> **Task directions**
Copy out exactly the lines spanning the line with "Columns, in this" to the line with "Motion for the", inclusive, from the data underneath, with no pictures.

> **Recorded data**
..........

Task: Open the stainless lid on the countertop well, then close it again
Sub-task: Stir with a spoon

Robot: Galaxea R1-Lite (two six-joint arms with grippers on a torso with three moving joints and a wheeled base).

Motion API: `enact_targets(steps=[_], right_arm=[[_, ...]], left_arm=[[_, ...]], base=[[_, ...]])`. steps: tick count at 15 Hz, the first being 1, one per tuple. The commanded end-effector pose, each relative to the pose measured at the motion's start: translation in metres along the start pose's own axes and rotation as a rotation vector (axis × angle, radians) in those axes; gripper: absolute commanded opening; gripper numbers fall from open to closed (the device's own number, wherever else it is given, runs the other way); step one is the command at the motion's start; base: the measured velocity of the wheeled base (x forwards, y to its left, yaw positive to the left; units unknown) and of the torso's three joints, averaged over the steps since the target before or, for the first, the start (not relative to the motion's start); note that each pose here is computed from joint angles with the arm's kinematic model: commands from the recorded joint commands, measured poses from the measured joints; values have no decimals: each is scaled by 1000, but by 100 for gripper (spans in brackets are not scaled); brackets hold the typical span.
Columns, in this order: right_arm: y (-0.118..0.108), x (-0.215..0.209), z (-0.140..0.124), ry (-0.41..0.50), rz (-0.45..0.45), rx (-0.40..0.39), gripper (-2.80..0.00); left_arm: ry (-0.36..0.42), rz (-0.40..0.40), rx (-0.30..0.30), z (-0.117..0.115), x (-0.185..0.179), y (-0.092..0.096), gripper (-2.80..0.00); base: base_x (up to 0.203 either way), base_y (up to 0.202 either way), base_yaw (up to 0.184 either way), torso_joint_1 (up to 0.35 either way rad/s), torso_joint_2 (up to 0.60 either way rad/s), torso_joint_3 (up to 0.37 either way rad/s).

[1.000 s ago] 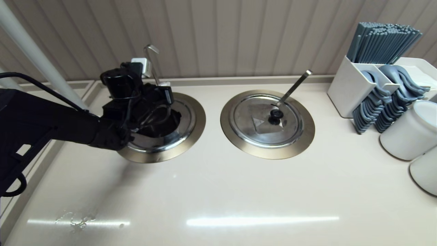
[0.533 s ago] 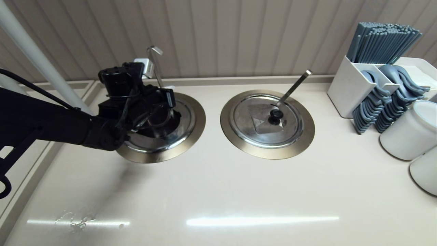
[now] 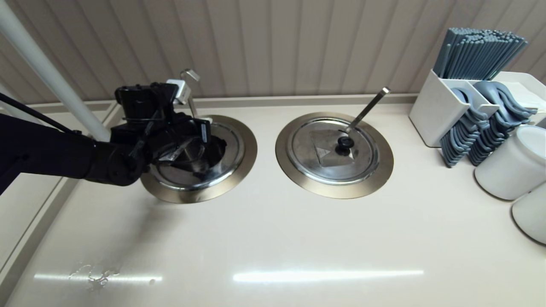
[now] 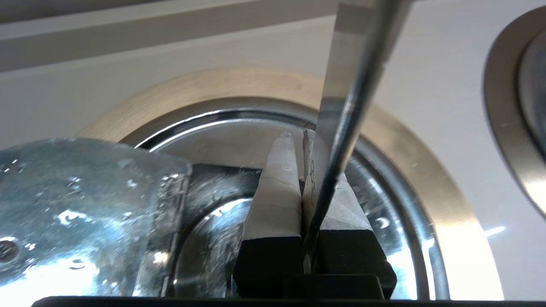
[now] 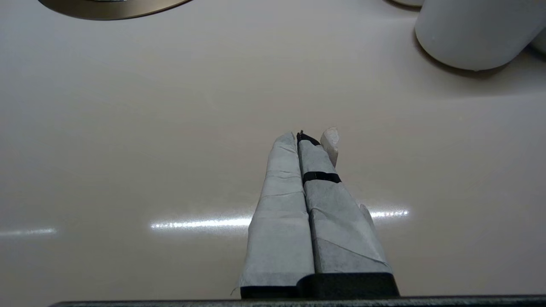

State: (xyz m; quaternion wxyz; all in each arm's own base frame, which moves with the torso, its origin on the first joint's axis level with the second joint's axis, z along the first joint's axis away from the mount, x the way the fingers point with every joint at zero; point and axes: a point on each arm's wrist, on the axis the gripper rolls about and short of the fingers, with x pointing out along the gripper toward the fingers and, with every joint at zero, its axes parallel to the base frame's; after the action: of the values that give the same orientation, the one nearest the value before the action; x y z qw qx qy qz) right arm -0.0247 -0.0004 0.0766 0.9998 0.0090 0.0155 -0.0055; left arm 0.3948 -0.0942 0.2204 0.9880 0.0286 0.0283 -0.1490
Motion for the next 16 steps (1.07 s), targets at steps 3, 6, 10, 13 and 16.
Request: enact_targets(steps=[3, 6, 10, 13, 16], right_arm=[[0, 0, 0, 0, 0, 0, -280], [0, 0, 0, 0, 0, 0, -280], [0, 0, 0, 0, 0, 0, -280], [0, 0, 0, 0, 0, 0, -280], [0, 0, 0, 0, 1, 0, -280]], left_arm=[[17, 41, 64, 1, -3, 17, -280], [24, 49, 72, -3, 0, 18, -280], [24, 47, 67, -9, 12, 18, -280], [21, 42, 43, -10, 13, 15, -280], [-84, 40, 32, -9, 22, 4, -280]], base=[[0, 0, 0, 0, 0, 0], [0, 0, 0, 0, 0, 0], [0, 0, 0, 0, 0, 0], [0, 0, 0, 0, 0, 0], [0, 0, 0, 0, 0, 0]])
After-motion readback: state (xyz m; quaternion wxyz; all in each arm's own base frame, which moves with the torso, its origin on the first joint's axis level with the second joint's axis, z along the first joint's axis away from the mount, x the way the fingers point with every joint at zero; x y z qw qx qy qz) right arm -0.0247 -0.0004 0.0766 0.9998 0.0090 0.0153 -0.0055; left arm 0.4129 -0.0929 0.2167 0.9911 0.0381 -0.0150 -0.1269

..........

> **Answer to this problem**
Columns, in this order: right_arm: y (-0.118..0.108), x (-0.215..0.209), z (-0.140..0.124), ry (-0.41..0.50), rz (-0.45..0.45), rx (-0.40..0.39), gripper (-2.80..0.00); left_arm: ry (-0.36..0.42), rz (-0.40..0.40), rx (-0.30..0.30), z (-0.117..0.115), x (-0.185..0.179), y (-0.092..0.096), gripper (-2.80..0.00); base: base_x (up to 0.203 either way), base_y (up to 0.202 either way), base_yaw (up to 0.184 either way), torso_joint_1 (up to 0.35 either way rad/s), torso_joint_2 (up to 0.60 either way rad/s), torso_joint_3 (up to 0.37 either way rad/s).

[1.000 s ago] 
[0.533 s ago] 
[now] 
[now] 
[now] 

State: (xyz m; quaternion wxyz; all in each arm's own base frame, which moves with the torso, its origin on the first joint's axis level with the second joint's axis, z along the first joint's axis away from the mount, x the way the fingers point with every joint at zero; point and axes: a point on each arm's wrist, on the axis the gripper rolls about and short of the fingers, with x pointing out along the gripper toward the fingers and, with every joint at zero, its axes parallel to the base frame's; after the action: of the values that give the same orientation, the one nearest the value before the action; x y z qw qx qy qz) right arm -0.0247 -0.0004 0.0766 0.9998 0.0090 0.0155 -0.0055; left arm 0.3948 -0.0942 0.2204 0.9880 0.0286 0.0283 -0.1490
Motion for the next 16 steps (1.07 s), targets at steps 3, 6, 10, 13 and 16.

Work on the exercise is now finished.